After correcting the research methods, Cheng and Powell found only three statistically significant differences between “the respondents raised by a lesbian mother and those who reported having been raised in ‘intact biological family’ households.” And of these, only one could be considered a “negative adult outcome,” as Regnerus sought to put it: respondents with gay parents were more likely to have had an affair. On this point, Powell adds:

Even that is hardly a smoking gun, says Powell: “If you study 40 different variables or outcomes… just by the law of chance, a few of them should be statistically significant.”

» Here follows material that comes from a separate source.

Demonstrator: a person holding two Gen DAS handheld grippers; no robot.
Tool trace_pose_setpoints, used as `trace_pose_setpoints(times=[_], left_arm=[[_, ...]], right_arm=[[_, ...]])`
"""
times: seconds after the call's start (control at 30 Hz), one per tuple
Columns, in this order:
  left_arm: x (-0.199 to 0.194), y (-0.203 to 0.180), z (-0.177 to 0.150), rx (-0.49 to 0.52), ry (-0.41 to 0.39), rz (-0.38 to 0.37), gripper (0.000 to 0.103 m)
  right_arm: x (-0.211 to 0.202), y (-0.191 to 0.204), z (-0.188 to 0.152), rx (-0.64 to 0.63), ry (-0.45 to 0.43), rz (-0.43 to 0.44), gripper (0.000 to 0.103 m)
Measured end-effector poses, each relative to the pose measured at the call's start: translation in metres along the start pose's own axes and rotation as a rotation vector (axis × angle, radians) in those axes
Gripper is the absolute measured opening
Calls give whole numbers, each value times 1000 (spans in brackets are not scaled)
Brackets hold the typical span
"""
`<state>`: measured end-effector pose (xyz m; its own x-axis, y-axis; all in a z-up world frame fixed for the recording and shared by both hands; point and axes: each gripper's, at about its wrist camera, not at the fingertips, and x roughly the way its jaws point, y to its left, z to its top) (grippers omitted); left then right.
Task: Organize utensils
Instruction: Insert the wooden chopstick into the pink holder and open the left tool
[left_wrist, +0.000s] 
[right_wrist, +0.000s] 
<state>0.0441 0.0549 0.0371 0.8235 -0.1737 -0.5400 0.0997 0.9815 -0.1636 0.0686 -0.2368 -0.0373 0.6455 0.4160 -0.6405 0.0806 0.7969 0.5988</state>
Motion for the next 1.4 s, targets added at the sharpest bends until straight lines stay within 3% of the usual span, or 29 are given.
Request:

Same-sex families play a more important role in the political landscape than ever, and the research is as clear as ever, too: what matters is that kids have loving and supportive parents, regardless of their gender. If Regnerus’ flop of a study is all conservatives have to defend their cause, that can only be good news for marriage equality, nondiscrimination protections, adoption rights, and the other issues that are certain to strengthen families, not weaken them.